In the entries that follow, how many lines contain "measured"? Please reply with only the number.

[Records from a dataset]
________________________

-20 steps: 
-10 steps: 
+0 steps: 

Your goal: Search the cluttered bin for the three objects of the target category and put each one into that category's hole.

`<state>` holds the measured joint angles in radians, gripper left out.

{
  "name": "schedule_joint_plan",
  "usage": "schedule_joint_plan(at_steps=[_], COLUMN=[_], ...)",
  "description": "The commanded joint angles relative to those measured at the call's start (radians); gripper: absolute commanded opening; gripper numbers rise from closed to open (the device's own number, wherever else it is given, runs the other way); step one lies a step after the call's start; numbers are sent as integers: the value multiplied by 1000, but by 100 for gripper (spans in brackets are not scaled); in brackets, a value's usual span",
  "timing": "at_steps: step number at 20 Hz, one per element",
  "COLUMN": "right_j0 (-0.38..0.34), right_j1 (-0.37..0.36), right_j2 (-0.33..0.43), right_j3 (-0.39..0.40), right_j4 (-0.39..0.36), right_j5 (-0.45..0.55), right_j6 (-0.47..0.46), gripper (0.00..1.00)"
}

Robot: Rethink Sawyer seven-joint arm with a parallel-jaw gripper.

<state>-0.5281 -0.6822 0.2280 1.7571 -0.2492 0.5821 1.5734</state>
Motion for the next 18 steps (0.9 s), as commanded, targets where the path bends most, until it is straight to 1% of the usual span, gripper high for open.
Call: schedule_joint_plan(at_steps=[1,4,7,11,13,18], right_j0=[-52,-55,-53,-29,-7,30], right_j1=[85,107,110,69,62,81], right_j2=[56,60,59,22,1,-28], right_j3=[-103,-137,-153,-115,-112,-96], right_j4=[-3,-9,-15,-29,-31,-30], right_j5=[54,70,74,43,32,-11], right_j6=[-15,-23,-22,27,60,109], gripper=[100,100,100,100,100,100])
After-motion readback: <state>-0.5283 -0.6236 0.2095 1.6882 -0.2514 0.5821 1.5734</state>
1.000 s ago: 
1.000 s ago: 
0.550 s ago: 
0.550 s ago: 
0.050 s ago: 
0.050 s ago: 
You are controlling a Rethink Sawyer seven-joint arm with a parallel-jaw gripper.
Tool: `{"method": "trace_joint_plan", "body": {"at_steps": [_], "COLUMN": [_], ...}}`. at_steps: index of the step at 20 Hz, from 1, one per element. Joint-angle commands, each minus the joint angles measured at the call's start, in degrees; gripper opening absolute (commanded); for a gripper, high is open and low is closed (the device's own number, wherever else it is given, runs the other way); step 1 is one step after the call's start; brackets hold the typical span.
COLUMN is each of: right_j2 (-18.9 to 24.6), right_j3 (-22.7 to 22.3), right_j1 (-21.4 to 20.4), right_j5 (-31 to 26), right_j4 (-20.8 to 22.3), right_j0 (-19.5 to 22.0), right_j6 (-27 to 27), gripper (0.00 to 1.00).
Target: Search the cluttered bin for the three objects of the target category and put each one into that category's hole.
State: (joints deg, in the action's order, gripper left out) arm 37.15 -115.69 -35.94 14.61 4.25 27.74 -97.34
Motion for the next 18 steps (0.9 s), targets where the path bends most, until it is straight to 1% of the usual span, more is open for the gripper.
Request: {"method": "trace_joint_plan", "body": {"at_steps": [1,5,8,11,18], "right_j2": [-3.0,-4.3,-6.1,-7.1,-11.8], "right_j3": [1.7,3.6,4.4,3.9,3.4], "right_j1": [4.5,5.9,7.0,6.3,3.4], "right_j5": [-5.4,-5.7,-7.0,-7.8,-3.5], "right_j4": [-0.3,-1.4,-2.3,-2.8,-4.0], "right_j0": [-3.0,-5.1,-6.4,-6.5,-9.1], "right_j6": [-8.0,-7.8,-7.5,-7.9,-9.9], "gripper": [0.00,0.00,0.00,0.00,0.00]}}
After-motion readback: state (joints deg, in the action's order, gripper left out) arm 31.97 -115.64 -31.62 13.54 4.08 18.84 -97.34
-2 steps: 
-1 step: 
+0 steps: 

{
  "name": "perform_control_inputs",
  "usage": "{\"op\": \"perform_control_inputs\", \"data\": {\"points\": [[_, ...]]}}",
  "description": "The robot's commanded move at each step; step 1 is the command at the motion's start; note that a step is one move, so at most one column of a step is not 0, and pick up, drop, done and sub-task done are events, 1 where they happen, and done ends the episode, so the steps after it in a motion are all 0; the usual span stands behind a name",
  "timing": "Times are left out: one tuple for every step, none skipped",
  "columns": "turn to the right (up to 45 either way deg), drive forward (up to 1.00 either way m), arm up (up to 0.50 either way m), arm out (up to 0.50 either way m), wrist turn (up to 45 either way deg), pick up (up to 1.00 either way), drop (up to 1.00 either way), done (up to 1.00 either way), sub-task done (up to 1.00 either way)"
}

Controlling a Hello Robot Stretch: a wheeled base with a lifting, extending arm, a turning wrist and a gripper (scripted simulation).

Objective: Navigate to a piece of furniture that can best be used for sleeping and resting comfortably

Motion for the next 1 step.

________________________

**Answer box:** 3